Corn oil parcel lipid SDO parcel feed Soybean oil phospholipid Canola oil capsule lipid Irgasan DP-300 IC (mg / L) <1.5 <1.5 <16 <0.5 <3

week; Irgasan DP-300 is a commercial sanction.

As a result, the IC of Sophorolipid against Propionibacterium acne was <1.5 mg / l, which was lower than Irgasan DP-300. The results disclose that vesicle lipids can be used in health supplement products as antimicrobial agents. Since phospholipid has both surface activity and antimicrobial activity as a surfactant, it can be used for cleaning agents having antimicrobial activity such as body shampoo and the like.

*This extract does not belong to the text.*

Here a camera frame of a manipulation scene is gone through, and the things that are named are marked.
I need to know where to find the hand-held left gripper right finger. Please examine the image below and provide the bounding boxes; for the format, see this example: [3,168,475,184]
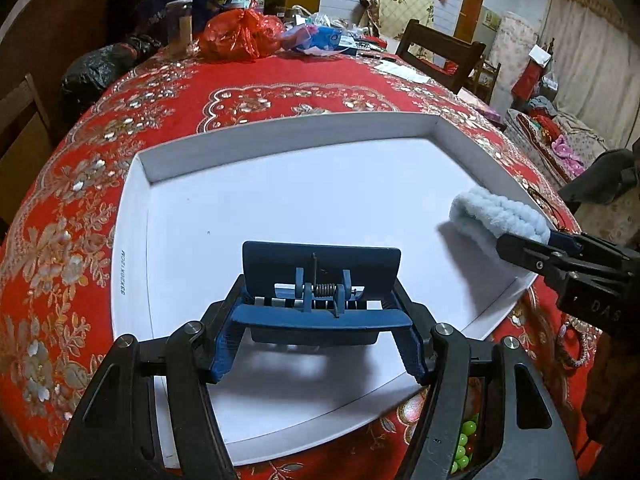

As described above, after incubating the yeast bacteria of the genus Candida in a medium containing soybean dark oil (SDO), the culture suspension was inoculated in a fermentor, and then eluted by treating with hexane and ethyl acetate. Sopolori lipids are environmentally friendly because they can recycle SDOs. In addition, the use of inexpensive SDO can not only mass-produce vesicle lipids as a microbial surfactant at low cost, but also can be applied to antibacterial cleaning agents due to antimicrobial activity.

Figure 1 is a schematic diagram showing the separation process of the sophorolipid (sophorolipid). Candida bombicola is grown in a medium containing soybean dark oil (SDO), and then the culture broth is extracted with the same volume of ethyl acetate. The ethyl acetate layer is then evaporated with a rotary vacuum evaporator to remove ethyl acetate, and residual oil is removed with hexane to separate pure phospholipids.

Figure 2 is a graph showing the production (g / ℓ) of vesicle lipids by Candida Bombi Cola over the course of the culture day. Dry cell weight (△), phospholipid (■), and feeding oil when fed-batch with 100 g / l initial glucose and 100 g / l SDO ), And residual oil (?).

Claims (6)

(1) culturing candida yeast in medium containing soybean dark oil (SDO); And (2) after treating the yeast culture medium of step 1 with ethyl acetate to extract phophorolipid, hexane treatment to remove residual oil. The method of claim 1, wherein the SDO of step 1 is characterized in that the medium is contained in 0.5 ~ 20.0 parts by weight (w / v) of vesicle lipids. The method of claim 1 wherein the Candida genus yeast of step 1 is Candida spring rain coke (Candida bombicola), Candida Bahia coke (Candida apicola), and Candida petroleum parcel, characterized in that one selected from the group consisting of (Candida petrollium) Laurie Method of production of feed. The method of claim 1, wherein the ethyl acetate of step 2 is treated with 100 to 200% by volume (v / v) with respect to the yeast culture of step 1, and hexane is treated by 10 to 50% by volume (v / v). Method of producing phospholipids. Antimicrobial vesicle lipids produced by the method of claim 1. Surfactant comprising the phospholipid of claim 5.